## [Assigned task]
Tally the lines below that include "outline" and give only the total.
══ Information shown
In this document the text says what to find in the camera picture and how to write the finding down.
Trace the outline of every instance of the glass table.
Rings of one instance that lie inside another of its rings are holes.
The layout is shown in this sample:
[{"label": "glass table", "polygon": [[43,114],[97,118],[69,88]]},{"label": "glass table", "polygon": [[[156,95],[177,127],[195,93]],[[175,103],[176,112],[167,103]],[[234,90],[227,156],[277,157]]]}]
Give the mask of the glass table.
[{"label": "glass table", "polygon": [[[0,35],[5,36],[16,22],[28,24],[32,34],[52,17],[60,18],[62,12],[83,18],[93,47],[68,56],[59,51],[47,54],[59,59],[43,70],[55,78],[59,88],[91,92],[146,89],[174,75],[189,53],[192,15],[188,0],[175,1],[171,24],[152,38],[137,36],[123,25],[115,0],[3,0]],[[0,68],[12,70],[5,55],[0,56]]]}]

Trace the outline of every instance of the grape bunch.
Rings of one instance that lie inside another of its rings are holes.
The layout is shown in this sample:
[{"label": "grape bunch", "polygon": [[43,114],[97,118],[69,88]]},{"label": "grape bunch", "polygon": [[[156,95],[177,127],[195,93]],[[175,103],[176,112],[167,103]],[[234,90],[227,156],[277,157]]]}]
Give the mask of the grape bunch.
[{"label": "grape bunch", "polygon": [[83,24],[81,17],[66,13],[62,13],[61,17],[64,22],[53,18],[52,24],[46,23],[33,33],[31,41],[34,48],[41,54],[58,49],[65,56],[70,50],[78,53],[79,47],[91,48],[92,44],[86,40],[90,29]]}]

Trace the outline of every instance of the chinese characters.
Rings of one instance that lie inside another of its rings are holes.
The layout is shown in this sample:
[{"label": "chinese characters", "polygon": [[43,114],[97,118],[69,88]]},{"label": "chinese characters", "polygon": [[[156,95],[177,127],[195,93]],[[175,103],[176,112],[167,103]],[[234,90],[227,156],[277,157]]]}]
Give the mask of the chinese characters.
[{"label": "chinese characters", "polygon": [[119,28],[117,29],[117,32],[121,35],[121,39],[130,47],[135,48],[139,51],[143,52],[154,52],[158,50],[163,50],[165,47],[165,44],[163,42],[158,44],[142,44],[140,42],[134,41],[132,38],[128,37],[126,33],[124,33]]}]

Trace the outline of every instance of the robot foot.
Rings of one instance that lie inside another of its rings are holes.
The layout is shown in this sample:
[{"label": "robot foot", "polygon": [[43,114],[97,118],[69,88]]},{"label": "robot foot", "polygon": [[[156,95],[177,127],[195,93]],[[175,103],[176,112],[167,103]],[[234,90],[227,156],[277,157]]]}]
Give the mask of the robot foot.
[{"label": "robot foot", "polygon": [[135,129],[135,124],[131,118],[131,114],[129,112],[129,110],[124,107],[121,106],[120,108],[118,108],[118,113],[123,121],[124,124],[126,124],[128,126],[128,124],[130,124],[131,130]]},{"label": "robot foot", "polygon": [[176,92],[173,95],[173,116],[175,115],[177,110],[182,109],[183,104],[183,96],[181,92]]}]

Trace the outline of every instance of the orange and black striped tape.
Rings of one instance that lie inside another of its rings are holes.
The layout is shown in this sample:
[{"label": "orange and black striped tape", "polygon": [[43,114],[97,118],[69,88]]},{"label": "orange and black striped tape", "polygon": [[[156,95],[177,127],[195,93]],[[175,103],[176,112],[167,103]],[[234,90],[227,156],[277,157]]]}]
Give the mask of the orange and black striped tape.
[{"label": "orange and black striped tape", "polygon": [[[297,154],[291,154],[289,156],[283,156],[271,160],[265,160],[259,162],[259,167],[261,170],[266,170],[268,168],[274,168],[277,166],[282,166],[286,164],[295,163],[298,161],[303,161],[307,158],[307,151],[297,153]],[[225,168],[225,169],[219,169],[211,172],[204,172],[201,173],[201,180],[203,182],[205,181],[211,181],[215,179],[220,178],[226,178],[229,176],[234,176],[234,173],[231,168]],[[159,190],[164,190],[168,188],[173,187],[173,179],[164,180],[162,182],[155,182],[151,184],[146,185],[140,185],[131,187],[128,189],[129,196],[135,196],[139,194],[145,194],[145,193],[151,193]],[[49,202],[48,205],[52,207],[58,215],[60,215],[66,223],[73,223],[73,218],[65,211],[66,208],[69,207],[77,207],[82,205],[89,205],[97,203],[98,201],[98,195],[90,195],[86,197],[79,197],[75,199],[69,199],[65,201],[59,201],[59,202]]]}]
════
## [Your response]
5